### [EXERCISE GOAL]
In the entries that follow, the first line to write out is the one containing "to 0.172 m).", and the last is the one containing "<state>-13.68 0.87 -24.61". Reproduce that stretch exactly, with nothing before or after it.

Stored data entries
*****

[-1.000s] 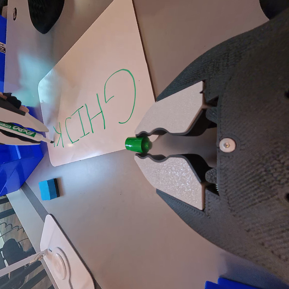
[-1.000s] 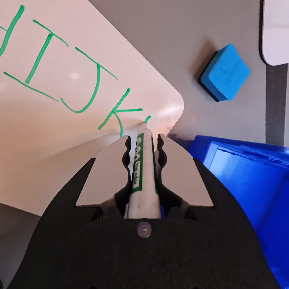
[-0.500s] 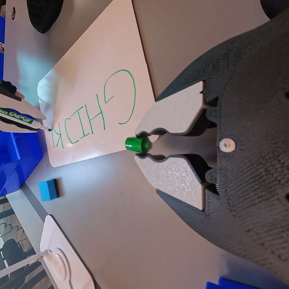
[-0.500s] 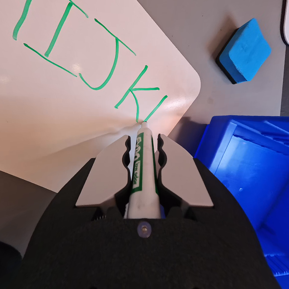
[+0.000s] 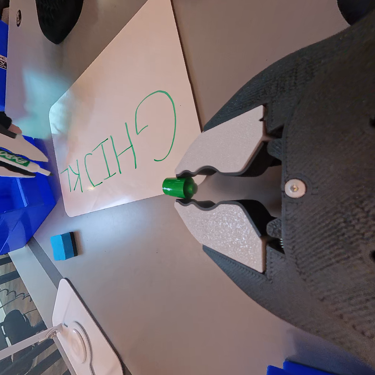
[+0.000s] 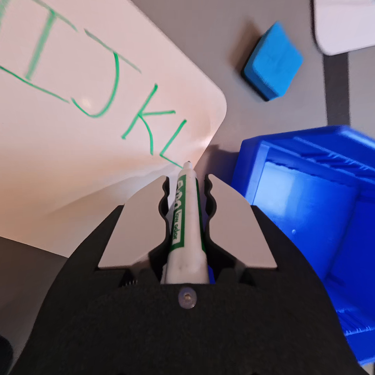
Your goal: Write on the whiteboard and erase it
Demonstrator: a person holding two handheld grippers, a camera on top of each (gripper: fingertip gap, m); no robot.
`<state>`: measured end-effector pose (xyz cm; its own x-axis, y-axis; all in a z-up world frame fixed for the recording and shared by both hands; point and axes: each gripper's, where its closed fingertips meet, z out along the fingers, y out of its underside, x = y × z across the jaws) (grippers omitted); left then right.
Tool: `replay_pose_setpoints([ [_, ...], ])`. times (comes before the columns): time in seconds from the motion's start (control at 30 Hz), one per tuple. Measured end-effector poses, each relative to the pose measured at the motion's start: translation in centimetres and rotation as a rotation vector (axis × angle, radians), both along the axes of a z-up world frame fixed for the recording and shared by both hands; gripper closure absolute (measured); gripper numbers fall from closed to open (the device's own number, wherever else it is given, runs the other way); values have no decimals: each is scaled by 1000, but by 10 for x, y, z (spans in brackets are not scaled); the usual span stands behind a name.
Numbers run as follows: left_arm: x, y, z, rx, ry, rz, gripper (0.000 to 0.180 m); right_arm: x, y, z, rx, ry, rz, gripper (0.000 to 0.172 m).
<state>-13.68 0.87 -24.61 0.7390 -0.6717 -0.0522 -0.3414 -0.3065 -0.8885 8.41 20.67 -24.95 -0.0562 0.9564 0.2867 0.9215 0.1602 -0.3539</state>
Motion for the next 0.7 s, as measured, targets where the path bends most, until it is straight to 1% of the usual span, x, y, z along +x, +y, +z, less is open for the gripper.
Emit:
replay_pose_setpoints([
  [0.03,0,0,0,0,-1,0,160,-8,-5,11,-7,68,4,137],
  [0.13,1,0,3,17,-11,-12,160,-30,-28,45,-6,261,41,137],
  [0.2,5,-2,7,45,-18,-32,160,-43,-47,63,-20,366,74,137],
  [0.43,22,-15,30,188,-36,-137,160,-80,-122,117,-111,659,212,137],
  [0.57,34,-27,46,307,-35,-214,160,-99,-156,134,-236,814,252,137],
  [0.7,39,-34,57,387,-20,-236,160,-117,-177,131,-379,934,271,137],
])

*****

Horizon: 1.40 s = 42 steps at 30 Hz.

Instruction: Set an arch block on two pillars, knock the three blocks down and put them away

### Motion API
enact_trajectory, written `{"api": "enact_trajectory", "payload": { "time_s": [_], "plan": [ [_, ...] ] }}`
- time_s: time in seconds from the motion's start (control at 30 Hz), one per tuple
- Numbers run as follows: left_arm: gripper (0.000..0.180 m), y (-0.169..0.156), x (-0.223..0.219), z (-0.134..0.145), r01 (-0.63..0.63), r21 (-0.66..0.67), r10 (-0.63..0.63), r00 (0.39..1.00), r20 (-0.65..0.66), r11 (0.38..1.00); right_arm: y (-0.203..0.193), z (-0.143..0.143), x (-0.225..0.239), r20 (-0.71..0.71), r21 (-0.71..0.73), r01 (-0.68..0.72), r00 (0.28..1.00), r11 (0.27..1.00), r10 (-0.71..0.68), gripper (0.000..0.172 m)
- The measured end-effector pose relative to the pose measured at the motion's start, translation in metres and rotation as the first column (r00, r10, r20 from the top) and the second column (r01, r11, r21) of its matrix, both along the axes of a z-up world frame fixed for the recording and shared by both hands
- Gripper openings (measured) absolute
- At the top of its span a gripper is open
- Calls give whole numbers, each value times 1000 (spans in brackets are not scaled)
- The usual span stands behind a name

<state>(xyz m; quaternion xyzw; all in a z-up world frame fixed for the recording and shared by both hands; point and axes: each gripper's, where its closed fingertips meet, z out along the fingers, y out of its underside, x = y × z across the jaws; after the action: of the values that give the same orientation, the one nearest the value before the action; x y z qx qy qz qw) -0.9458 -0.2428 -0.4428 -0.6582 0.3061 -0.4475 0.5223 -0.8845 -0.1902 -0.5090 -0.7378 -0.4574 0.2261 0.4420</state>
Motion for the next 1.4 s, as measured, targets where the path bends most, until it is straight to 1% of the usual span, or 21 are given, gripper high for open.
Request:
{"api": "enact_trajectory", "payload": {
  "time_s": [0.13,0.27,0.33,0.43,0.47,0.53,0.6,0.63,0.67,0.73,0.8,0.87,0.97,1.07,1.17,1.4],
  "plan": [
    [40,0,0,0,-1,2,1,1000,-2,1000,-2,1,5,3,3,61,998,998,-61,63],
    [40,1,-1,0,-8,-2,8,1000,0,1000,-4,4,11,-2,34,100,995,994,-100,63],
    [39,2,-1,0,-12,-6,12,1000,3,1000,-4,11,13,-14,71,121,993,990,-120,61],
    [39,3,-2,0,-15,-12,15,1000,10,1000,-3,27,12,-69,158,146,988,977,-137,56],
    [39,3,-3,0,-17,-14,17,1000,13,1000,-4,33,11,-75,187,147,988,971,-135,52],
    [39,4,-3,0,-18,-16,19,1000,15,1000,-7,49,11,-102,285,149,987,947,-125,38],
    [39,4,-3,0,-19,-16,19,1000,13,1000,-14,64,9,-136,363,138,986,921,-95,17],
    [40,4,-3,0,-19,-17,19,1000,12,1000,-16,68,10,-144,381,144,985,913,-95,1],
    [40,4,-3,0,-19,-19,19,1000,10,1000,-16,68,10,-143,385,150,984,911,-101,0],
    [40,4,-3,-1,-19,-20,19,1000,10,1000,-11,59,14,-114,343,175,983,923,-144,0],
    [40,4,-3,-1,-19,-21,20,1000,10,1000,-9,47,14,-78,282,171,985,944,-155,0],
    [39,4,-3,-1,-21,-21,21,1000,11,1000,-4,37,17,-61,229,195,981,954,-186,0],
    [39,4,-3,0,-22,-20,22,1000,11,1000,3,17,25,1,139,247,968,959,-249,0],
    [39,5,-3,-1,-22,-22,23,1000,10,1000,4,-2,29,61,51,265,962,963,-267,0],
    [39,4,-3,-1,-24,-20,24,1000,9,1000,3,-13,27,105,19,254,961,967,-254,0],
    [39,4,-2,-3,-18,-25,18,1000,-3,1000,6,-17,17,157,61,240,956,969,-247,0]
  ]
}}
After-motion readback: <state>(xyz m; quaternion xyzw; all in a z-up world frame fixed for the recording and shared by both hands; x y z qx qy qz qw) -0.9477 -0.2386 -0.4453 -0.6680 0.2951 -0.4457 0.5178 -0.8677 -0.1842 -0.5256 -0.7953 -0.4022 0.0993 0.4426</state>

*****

### [RESULT FOR THIS EXERCISE]
Numbers run as follows: left_arm: x, y, z, rx, ry, rz, gripper (0.000 to 0.180 m); right_arm: x, y, z, rx, ry, rz, gripper (0.000 to 0.172 m).
<state>-13.68 0.87 -24.61 0.7390 -0.6717 -0.0522 -0.3414 -0.3065 -0.8885 8.41 20.67 -24.95 -0.0562 0.9564 0.2867 0.9215 0.1602 -0.3539</state>

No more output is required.